Almost the opposite from the fiery zealous Spirit that we most often tend to make her out to be.

And in a world where people can be whipped into a frenzy of anger, fear, and despair by a simple Tweet or a forwarded email….

We need this gentle, comforting Spirit too.

Throughout Scripture, the Holy Spirit appears as both the fiery inspirer of God’s people, and as calm comforter.

And many of us, I am sure, have experienced the Spirit in both these ways also.

Once, as a young child, when I was going through a phase of chronic worry and fear, I literally felt the peace of God come over me.

That was the Holy Spirit; I felt her presence as the peace of God which passes all understanding.

And, when years later, I experienced the electric energy of thousands of Episcopalians from all over the world, worshipping and praying together….

That was the Holy Spirit like a rush of violent wind, inspiring us to live God’s love.

We have seen and felt the Spirit in all her many guises.

And these differences in the way the Holy Spirit looks, arrives, and feels says something important about how we respond to God’s Spirit in our lives.

A fellow pastor I know once said that the Holy Spirit functions almost like our opposite.

The Holy Spirits always invites God’s people to the places where we aren’t currently dwelling, invites us into something new or different.

And so if we find ourselves chronically angry, fearful, rigid or unforgiving,

then the Holy Spirit invites us into a place of God’s peace, comfort, forgiveness, and assurance.

And, on the other side of the equation, if we find ourselves too comfortable in our lives of faith, if our life of ministry seems rote and uninspired…

If we find ourselves closed off to welcoming new people, to speaking different languages, different languages of lifestyle, race, age, wealth or even values…

Then the Holy Spirit comes to us like a rushing wind of fire,

opening our ears and our lips to speaking and hearing God’s presence in new ways, people and places.

Knowing this about God’s Spirit, that she calls us to live in the places we are not yet dwelling, to see God in the people we don’t know,

to invite us to the ministry and the way of life that we are not yet experiencing, but can experience, with God’s help…
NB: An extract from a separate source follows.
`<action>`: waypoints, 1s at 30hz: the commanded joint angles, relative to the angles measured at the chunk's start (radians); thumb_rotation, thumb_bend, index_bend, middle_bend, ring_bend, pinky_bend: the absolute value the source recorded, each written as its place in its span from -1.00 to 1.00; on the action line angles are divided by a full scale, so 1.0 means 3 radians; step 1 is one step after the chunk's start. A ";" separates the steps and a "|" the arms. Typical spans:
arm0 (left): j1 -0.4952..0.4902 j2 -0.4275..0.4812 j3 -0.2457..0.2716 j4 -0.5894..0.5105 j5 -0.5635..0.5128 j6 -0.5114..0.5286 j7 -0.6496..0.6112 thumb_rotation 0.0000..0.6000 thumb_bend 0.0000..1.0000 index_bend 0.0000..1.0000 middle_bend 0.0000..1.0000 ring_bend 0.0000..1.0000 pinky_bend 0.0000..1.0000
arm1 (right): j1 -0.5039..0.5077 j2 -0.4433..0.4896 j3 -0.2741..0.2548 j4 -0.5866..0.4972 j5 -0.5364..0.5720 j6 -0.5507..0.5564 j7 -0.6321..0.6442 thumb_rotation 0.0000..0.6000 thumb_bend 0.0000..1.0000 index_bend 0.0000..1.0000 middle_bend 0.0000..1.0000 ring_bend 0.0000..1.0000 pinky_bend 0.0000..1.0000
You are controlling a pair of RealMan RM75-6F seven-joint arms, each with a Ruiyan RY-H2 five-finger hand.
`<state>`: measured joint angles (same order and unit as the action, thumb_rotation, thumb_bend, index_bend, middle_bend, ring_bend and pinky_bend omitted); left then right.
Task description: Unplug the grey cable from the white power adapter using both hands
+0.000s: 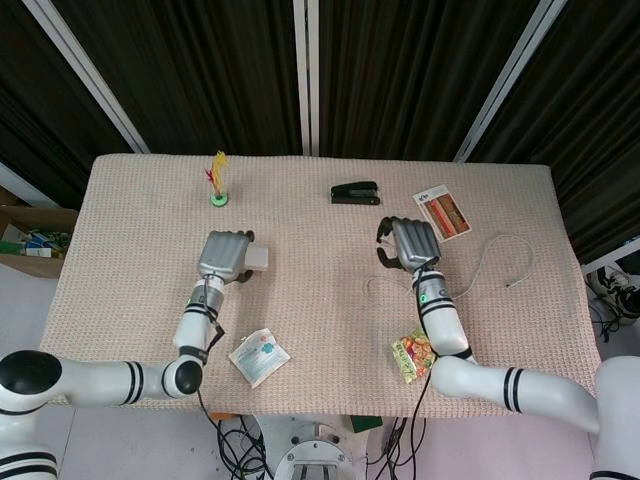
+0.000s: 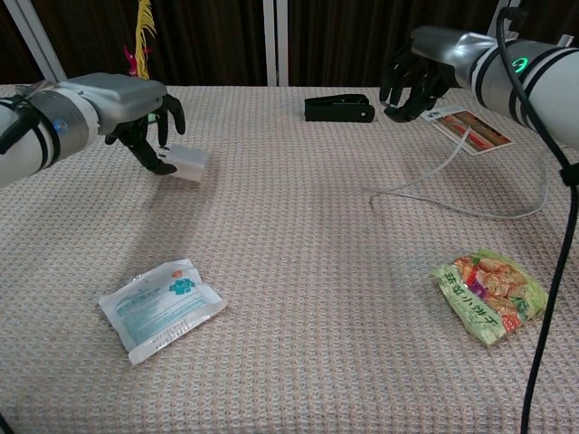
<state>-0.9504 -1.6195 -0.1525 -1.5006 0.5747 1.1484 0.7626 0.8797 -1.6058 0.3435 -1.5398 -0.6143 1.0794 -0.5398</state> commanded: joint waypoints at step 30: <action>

To know that the Spirit so often comes in unexpected ways, helps us, in our lives of faith to look for her.

To see her presence among us when she comes.

Because She does come.

She is here right now, in fact.

God’s Holy Spirit dwells among us in all that we do as people of faith.

Sometimes the Spirit’s coming is as dramatic, palpable and inspiring as it was for those disciples in Jerusalem,

on that day of Pentecost all those generations ago.

Sometimes the Spirit’s coming is a little quieter, peaceful, and calm, like it was for those few disciples who had locked themselves in a room.

But God’s coming into our lives is no less powerful, regardless of how we see the Spirit in our midst.

Because whenever God comes, God’s people respond with change.

With transformation, and with the knowledge that God is working in our lives.

In our churches, in our schools, homes, offices, in our world, in us.